*Work required*:
Print out the complete set of records below, exactly as they read.

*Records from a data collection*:
------------------------------------------------------------

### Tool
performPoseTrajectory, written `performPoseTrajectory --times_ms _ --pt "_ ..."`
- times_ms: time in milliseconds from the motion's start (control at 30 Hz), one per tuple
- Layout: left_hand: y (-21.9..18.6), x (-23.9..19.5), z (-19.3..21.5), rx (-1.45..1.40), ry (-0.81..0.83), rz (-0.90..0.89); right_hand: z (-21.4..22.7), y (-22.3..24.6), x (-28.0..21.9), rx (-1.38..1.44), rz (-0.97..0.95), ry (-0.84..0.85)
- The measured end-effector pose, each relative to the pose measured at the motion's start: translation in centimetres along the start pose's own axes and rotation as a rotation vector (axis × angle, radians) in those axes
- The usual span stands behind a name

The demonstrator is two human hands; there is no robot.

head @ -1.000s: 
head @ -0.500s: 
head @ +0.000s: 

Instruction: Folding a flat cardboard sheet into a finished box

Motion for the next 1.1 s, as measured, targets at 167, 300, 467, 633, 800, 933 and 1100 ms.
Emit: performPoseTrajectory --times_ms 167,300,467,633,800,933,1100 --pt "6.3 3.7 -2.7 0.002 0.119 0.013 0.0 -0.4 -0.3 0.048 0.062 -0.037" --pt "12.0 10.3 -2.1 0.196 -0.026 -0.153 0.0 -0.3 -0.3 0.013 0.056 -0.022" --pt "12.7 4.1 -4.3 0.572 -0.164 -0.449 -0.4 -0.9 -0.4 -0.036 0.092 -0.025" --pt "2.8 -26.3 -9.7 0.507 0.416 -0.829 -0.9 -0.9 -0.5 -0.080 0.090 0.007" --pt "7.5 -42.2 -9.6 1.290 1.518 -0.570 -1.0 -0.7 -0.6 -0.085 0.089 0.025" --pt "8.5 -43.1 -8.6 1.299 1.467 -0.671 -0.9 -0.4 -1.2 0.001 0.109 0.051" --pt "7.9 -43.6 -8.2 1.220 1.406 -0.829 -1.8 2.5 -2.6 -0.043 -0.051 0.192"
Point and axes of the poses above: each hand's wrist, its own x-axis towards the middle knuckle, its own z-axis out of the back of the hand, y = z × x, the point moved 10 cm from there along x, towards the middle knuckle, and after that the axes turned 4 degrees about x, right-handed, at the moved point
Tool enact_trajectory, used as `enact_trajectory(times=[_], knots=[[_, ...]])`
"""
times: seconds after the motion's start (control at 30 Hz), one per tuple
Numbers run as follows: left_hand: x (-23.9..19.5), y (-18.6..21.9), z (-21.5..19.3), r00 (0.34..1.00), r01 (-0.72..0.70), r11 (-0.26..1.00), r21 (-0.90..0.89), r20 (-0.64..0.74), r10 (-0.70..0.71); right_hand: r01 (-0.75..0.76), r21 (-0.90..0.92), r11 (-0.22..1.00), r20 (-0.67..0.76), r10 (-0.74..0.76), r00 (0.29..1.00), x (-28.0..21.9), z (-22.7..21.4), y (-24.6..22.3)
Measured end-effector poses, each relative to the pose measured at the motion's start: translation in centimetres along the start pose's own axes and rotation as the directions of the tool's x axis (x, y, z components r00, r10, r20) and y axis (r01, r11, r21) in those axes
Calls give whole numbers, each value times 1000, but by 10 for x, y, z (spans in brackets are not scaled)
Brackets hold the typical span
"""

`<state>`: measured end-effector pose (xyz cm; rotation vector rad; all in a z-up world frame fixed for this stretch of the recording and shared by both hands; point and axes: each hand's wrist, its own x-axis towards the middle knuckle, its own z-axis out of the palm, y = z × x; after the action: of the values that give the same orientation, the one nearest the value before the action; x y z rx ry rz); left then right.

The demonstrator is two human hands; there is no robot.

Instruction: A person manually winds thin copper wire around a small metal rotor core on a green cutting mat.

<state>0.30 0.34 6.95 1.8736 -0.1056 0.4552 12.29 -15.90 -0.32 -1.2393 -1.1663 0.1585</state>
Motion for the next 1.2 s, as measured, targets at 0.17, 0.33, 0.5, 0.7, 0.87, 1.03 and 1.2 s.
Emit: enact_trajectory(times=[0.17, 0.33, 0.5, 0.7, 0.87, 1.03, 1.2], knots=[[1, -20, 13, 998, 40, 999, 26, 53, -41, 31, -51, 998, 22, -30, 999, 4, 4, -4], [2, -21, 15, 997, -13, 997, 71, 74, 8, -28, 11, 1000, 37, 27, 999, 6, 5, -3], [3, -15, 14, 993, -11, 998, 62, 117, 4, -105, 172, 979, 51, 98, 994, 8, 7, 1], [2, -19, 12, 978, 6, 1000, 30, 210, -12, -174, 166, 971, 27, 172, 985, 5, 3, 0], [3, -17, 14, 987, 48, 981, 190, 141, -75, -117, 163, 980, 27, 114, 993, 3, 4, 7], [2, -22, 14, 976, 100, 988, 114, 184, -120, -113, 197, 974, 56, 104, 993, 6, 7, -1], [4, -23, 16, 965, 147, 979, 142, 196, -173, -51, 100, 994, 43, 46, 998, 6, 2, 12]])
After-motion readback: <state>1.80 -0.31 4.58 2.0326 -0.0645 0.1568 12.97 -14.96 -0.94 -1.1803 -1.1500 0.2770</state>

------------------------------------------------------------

*Answer to this task*:
### Tool
performPoseTrajectory, written `performPoseTrajectory --times_ms _ --pt "_ ..."`
- times_ms: time in milliseconds from the motion's start (control at 30 Hz), one per tuple
- Layout: left_hand: y (-21.9..18.6), x (-23.9..19.5), z (-19.3..21.5), rx (-1.45..1.40), ry (-0.81..0.83), rz (-0.90..0.89); right_hand: z (-21.4..22.7), y (-22.3..24.6), x (-28.0..21.9), rx (-1.38..1.44), rz (-0.97..0.95), ry (-0.84..0.85)
- The measured end-effector pose, each relative to the pose measured at the motion's start: translation in centimetres along the start pose's own axes and rotation as a rotation vector (axis × angle, radians) in those axes
- The usual span stands behind a name

The demonstrator is two human hands; there is no robot.

head @ -1.000s: 
head @ -0.500s: 
head @ +0.000s: 

Instruction: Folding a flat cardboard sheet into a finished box

Motion for the next 1.1 s, as measured, targets at 167, 300, 467, 633, 800, 933 and 1100 ms.
Emit: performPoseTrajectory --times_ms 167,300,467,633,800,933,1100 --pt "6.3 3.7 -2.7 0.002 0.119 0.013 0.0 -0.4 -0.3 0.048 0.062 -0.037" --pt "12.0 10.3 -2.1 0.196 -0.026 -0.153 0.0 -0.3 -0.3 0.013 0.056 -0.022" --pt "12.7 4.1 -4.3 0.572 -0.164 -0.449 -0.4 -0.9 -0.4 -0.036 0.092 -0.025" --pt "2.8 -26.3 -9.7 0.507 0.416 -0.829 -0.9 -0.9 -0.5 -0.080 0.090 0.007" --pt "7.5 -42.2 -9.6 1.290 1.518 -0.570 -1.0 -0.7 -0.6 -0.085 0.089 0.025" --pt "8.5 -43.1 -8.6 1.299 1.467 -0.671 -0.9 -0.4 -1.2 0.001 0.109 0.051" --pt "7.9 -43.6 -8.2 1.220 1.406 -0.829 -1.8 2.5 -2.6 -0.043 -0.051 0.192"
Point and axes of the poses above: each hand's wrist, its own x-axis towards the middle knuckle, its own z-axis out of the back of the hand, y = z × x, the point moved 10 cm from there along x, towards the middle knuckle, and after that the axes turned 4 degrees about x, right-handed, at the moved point
Tool enact_trajectory, used as `enact_trajectory(times=[_], knots=[[_, ...]])`
"""
times: seconds after the motion's start (control at 30 Hz), one per tuple
Numbers run as follows: left_hand: x (-23.9..19.5), y (-18.6..21.9), z (-21.5..19.3), r00 (0.34..1.00), r01 (-0.72..0.70), r11 (-0.26..1.00), r21 (-0.90..0.89), r20 (-0.64..0.74), r10 (-0.70..0.71); right_hand: r01 (-0.75..0.76), r21 (-0.90..0.92), r11 (-0.22..1.00), r20 (-0.67..0.76), r10 (-0.74..0.76), r00 (0.29..1.00), x (-28.0..21.9), z (-22.7..21.4), y (-24.6..22.3)
Measured end-effector poses, each relative to the pose measured at the motion's start: translation in centimetres along the start pose's own axes and rotation as the directions of the tool's x axis (x, y, z components r00, r10, r20) and y axis (r01, r11, r21) in those axes
Calls give whole numbers, each value times 1000, but by 10 for x, y, z (spans in brackets are not scaled)
Brackets hold the typical span
"""

`<state>`: measured end-effector pose (xyz cm; rotation vector rad; all in a z-up world frame fixed for this stretch of the recording and shared by both hands; point and axes: each hand's wrist, its own x-axis towards the middle knuckle, its own z-axis out of the palm, y = z × x; after the action: of the values that give the same orientation, the one nearest the value before the action; x y z rx ry rz); left then right.

The demonstrator is two human hands; there is no robot.

Instruction: A person manually winds thin copper wire around a small metal rotor core on a green cutting mat.

<state>0.30 0.34 6.95 1.8736 -0.1056 0.4552 12.29 -15.90 -0.32 -1.2393 -1.1663 0.1585</state>
Motion for the next 1.2 s, as measured, targets at 0.17, 0.33, 0.5, 0.7, 0.87, 1.03 and 1.2 s.
Emit: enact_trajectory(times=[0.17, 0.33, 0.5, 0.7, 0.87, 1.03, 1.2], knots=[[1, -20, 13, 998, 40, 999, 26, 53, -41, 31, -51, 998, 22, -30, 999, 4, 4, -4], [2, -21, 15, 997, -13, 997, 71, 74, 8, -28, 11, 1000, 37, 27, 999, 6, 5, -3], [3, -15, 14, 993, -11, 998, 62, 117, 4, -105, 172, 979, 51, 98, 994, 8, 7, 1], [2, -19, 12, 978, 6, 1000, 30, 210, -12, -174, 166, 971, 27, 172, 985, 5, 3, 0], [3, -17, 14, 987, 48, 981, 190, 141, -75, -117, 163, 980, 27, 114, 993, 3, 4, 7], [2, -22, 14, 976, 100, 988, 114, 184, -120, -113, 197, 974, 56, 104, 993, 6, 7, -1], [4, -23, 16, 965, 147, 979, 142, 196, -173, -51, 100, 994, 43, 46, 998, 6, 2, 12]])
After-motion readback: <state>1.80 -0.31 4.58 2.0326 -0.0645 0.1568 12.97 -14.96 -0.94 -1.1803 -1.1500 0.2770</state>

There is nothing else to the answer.